┌──
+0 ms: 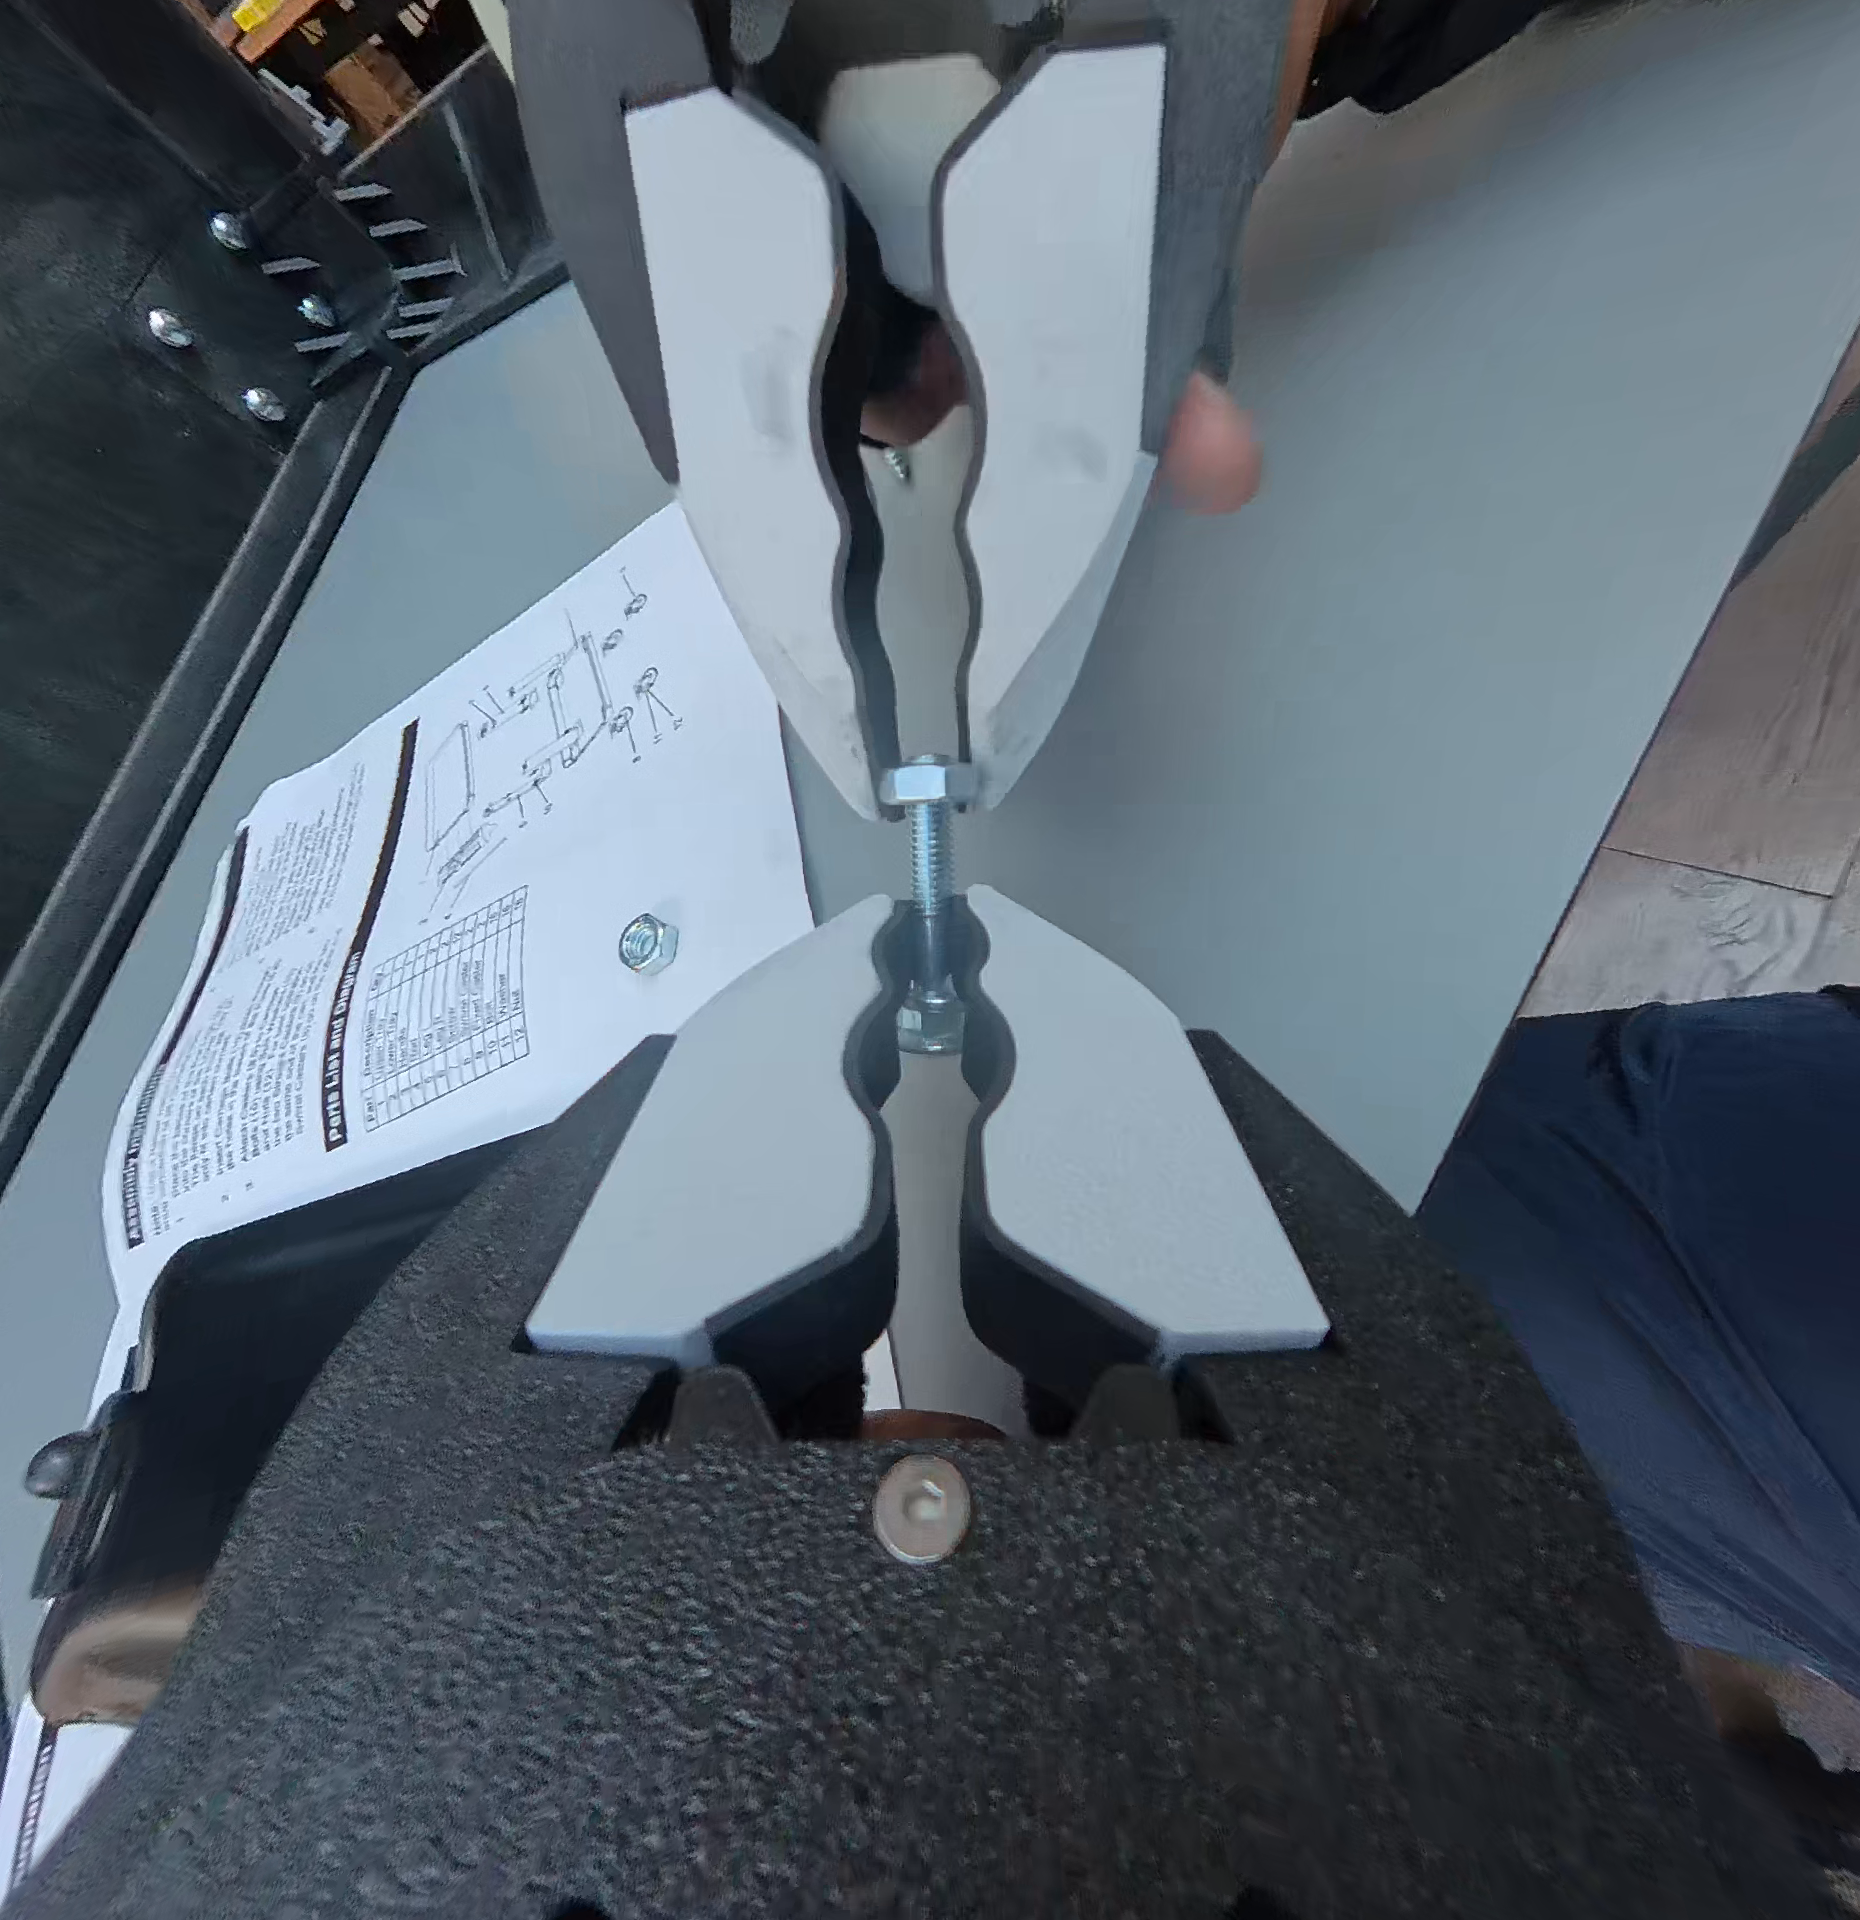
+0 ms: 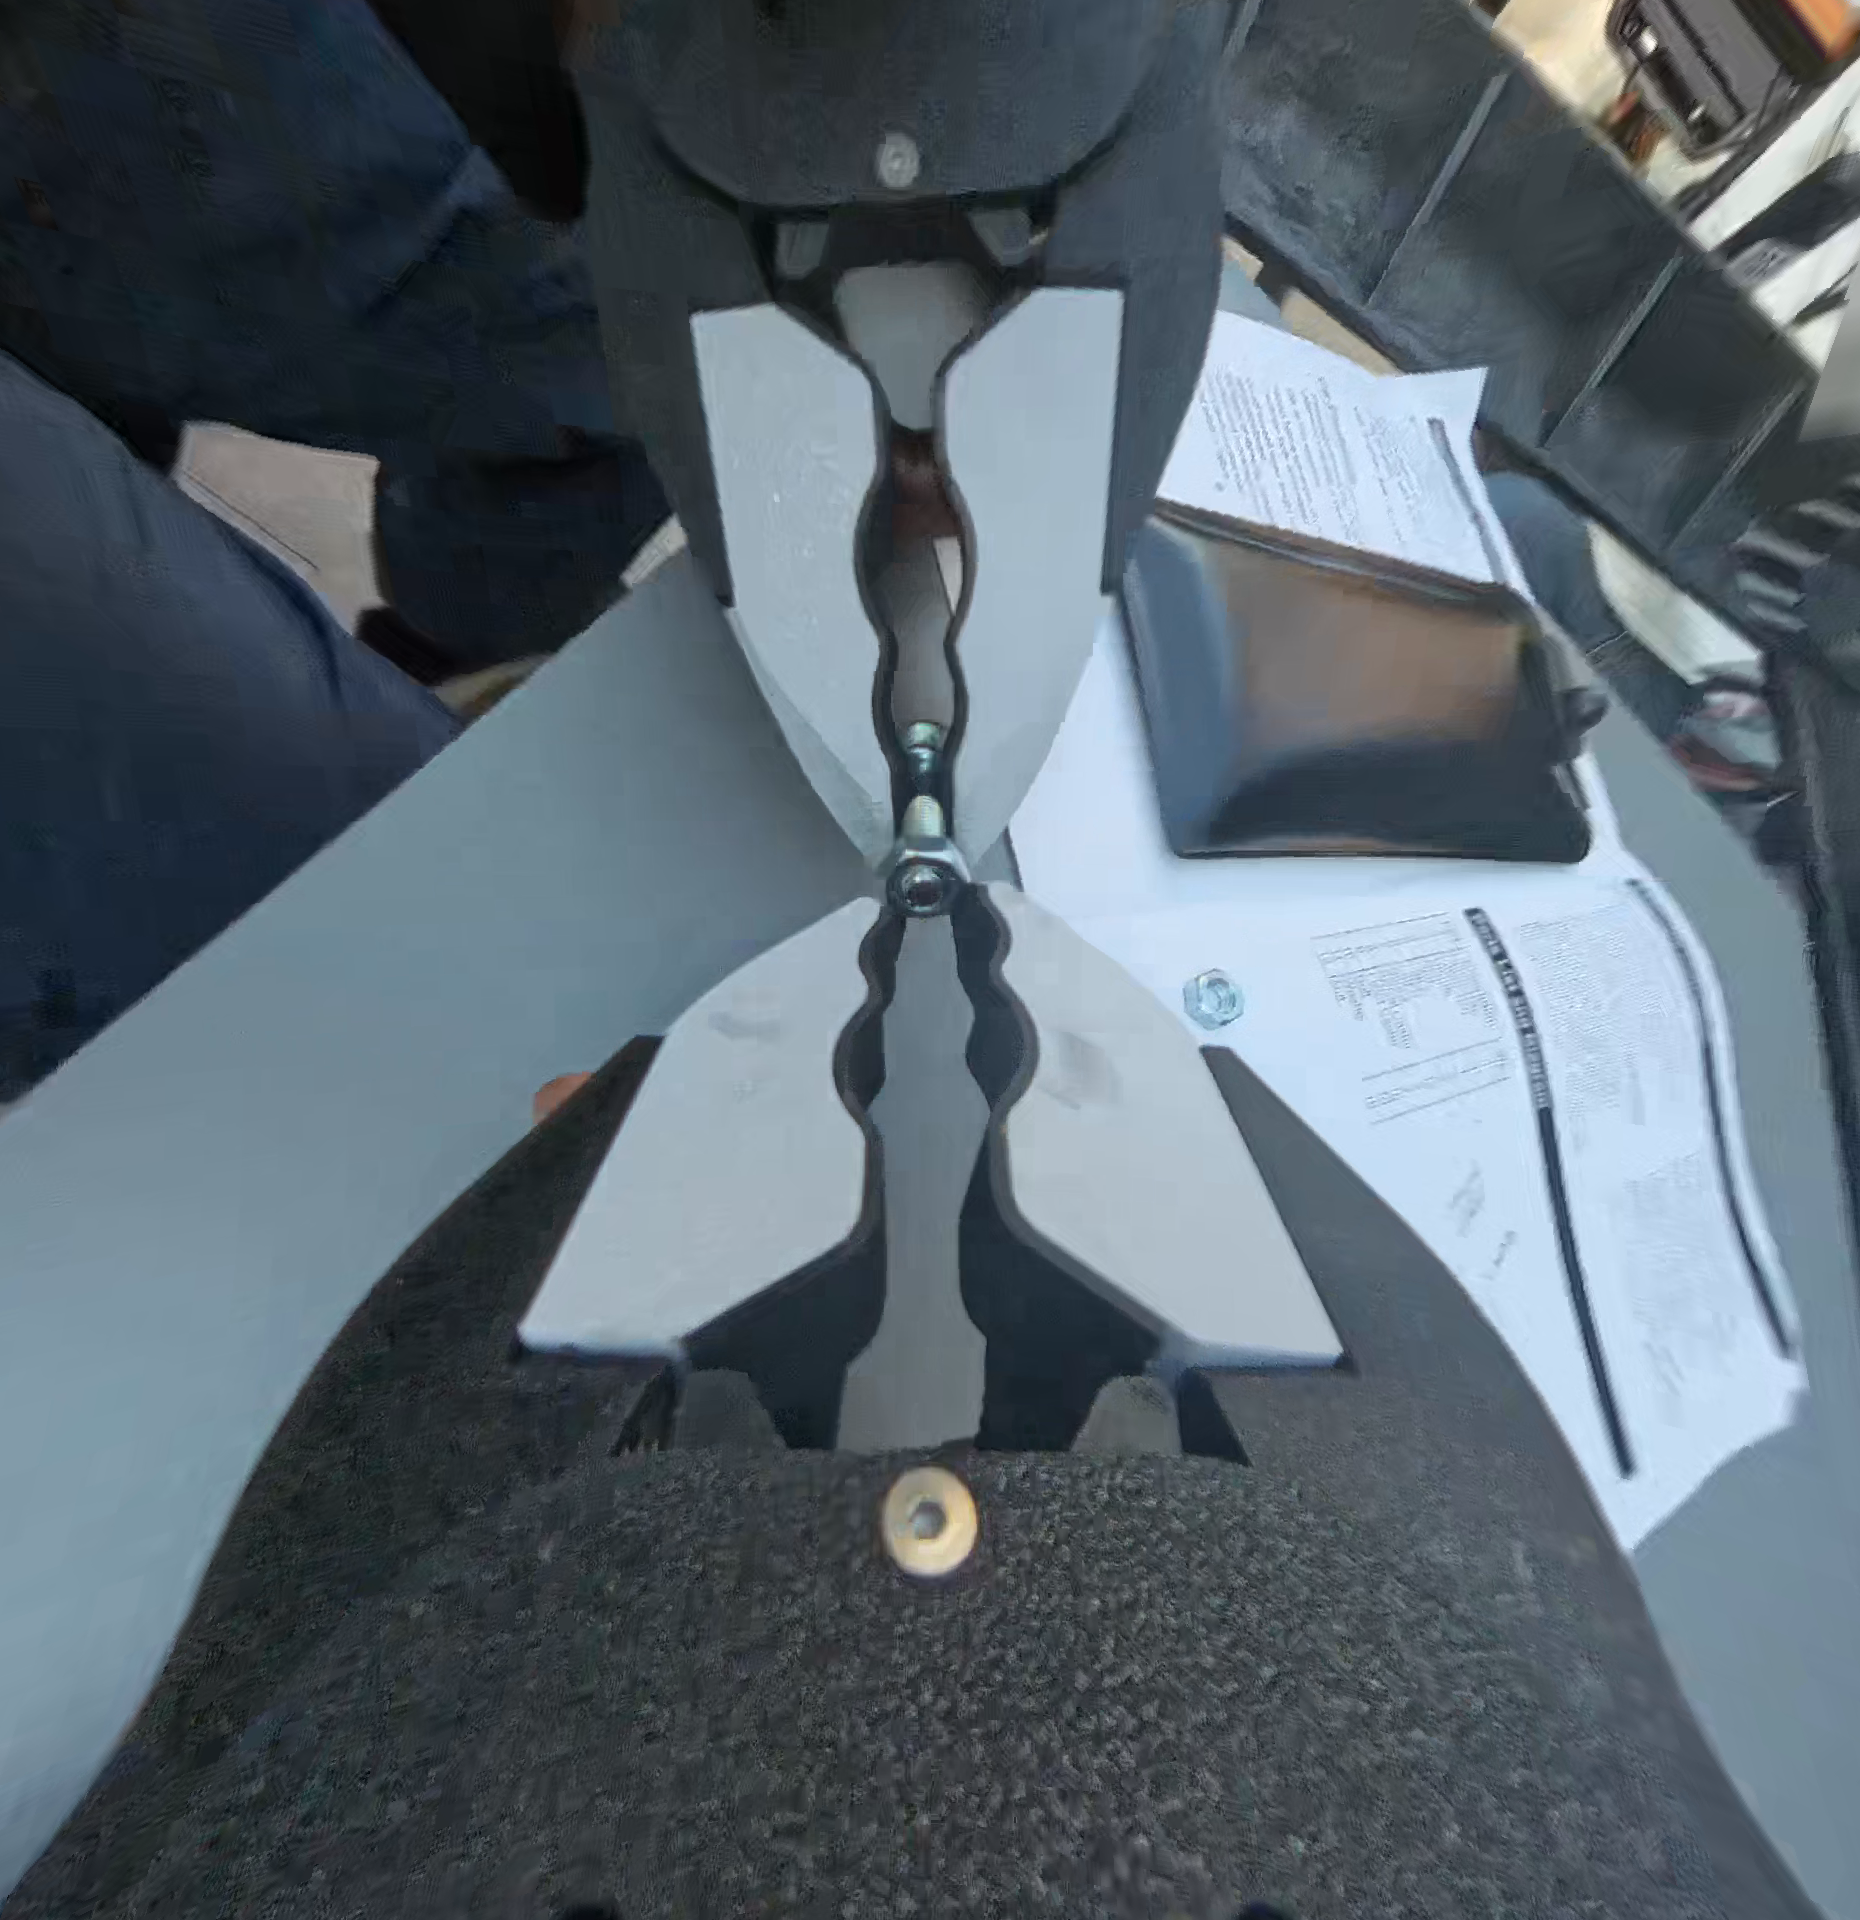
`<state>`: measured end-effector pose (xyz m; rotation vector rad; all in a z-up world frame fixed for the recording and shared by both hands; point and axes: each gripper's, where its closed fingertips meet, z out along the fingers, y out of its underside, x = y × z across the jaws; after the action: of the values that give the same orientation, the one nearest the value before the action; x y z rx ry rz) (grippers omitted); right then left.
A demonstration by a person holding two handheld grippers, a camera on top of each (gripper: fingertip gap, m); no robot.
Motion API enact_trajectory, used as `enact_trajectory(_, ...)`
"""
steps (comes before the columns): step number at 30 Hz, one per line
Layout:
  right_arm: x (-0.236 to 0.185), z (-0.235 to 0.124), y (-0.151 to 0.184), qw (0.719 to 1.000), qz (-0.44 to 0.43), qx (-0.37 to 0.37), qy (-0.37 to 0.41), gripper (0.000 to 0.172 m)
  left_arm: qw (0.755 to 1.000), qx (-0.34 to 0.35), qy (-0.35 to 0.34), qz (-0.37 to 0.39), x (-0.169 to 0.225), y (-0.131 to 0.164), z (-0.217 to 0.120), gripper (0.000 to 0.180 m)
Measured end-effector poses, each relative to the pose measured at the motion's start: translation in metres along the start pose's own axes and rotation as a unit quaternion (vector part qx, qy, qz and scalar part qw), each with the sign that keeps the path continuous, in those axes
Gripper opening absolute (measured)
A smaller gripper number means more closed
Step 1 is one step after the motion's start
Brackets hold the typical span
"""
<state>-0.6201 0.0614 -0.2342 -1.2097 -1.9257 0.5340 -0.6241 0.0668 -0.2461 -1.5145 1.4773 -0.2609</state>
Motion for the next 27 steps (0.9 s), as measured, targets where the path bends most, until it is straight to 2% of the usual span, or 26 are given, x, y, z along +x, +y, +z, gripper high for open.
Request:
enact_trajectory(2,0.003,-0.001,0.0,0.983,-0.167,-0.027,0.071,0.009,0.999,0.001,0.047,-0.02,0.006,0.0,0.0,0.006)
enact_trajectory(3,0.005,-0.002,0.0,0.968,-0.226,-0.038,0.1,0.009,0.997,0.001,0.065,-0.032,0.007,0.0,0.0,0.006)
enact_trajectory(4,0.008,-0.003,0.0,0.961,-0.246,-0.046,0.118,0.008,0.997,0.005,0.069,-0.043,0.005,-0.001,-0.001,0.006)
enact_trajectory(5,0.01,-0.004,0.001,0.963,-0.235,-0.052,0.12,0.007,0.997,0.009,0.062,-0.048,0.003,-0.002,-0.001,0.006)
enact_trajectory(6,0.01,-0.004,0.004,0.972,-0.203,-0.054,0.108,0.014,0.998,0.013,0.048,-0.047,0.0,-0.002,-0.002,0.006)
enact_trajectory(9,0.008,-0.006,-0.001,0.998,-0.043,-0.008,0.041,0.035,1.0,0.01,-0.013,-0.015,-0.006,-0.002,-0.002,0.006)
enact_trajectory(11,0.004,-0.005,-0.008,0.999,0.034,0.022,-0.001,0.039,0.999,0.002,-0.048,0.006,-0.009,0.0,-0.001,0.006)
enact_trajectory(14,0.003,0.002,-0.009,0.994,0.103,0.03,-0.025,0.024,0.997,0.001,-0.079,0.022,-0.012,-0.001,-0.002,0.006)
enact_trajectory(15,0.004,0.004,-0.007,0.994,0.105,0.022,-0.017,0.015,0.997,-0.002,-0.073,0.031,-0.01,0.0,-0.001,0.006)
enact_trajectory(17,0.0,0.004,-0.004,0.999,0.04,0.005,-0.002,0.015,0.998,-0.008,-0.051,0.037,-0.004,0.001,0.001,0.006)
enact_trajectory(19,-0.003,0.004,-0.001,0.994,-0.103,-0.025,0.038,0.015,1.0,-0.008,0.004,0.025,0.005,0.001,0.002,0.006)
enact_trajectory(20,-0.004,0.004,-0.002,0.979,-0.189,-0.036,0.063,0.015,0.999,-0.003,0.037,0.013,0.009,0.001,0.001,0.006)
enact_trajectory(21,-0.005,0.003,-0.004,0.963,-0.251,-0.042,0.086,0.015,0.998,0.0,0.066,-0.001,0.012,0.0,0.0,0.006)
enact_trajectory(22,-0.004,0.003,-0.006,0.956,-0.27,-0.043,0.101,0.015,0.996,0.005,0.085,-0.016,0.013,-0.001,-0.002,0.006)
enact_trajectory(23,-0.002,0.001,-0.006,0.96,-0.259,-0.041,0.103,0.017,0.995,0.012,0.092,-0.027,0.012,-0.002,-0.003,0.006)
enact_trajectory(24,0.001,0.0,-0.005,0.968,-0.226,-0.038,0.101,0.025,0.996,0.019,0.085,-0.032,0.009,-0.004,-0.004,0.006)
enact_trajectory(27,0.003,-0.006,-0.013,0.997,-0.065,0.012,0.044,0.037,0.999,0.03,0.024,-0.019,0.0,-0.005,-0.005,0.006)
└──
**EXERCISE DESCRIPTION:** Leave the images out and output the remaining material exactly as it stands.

**EXPECTED OUTPUT:**
+0 ms: 
+0 ms: 
`<state>`: measured end-effector pose (xyz m; rotation vector rad; all in a z-up world frame fixed for the recording and shared by both hands; point and axes: each gripper's, where its closed fingertips meet, z out along the fingers, y out of its underside, x = y × z across the jaws; after the action: of the values that give the same orientation, the one nearest the value before the action; x y z rx ry rz) (grippers omitted); right then left.
A demonstration by a person holding two handheld grippers, a camera on top of each (gripper: fingertip gap, m); no robot.
Motion API enact_trajectory, used as `enact_trajectory(_, ...)`
"""
steps (comes before the columns): step number at 30 Hz, one per line
Layout:
  right_arm: x (-0.236 to 0.185), z (-0.235 to 0.124), y (-0.151 to 0.184), qw (0.719 to 1.000), qz (-0.44 to 0.43), qx (-0.37 to 0.37), qy (-0.37 to 0.41), gripper (0.000 to 0.172 m)
  left_arm: qw (0.755 to 1.000), qx (-0.34 to 0.35), qy (-0.35 to 0.34), qz (-0.37 to 0.39), x (-0.169 to 0.225), y (-0.131 to 0.164), z (-0.217 to 0.120), gripper (0.000 to 0.180 m)
Measured end-effector poses, each relative to the pose measured at the motion's start: translation in metres along the start pose's own axes and rotation as a unit quaternion (vector part qx, qy, qz and scalar part qw), each with the sign that keeps the path continuous, in those axes
Gripper opening absolute (measured)
A smaller gripper number means more closed
Step 1 is one step after the motion's start
Brackets hold the typical span
"""
<state>-0.6201 0.0614 -0.2342 -1.2097 -1.9257 0.5340 -0.6241 0.0668 -0.2461 -1.5145 1.4773 -0.2609</state>
Motion for the next 27 steps (0.9 s), as measured, targets where the path bends most, until it is straight to 2% of the usual span, or 26 are given, x, y, z along +x, +y, +z, gripper high for open.
Request:
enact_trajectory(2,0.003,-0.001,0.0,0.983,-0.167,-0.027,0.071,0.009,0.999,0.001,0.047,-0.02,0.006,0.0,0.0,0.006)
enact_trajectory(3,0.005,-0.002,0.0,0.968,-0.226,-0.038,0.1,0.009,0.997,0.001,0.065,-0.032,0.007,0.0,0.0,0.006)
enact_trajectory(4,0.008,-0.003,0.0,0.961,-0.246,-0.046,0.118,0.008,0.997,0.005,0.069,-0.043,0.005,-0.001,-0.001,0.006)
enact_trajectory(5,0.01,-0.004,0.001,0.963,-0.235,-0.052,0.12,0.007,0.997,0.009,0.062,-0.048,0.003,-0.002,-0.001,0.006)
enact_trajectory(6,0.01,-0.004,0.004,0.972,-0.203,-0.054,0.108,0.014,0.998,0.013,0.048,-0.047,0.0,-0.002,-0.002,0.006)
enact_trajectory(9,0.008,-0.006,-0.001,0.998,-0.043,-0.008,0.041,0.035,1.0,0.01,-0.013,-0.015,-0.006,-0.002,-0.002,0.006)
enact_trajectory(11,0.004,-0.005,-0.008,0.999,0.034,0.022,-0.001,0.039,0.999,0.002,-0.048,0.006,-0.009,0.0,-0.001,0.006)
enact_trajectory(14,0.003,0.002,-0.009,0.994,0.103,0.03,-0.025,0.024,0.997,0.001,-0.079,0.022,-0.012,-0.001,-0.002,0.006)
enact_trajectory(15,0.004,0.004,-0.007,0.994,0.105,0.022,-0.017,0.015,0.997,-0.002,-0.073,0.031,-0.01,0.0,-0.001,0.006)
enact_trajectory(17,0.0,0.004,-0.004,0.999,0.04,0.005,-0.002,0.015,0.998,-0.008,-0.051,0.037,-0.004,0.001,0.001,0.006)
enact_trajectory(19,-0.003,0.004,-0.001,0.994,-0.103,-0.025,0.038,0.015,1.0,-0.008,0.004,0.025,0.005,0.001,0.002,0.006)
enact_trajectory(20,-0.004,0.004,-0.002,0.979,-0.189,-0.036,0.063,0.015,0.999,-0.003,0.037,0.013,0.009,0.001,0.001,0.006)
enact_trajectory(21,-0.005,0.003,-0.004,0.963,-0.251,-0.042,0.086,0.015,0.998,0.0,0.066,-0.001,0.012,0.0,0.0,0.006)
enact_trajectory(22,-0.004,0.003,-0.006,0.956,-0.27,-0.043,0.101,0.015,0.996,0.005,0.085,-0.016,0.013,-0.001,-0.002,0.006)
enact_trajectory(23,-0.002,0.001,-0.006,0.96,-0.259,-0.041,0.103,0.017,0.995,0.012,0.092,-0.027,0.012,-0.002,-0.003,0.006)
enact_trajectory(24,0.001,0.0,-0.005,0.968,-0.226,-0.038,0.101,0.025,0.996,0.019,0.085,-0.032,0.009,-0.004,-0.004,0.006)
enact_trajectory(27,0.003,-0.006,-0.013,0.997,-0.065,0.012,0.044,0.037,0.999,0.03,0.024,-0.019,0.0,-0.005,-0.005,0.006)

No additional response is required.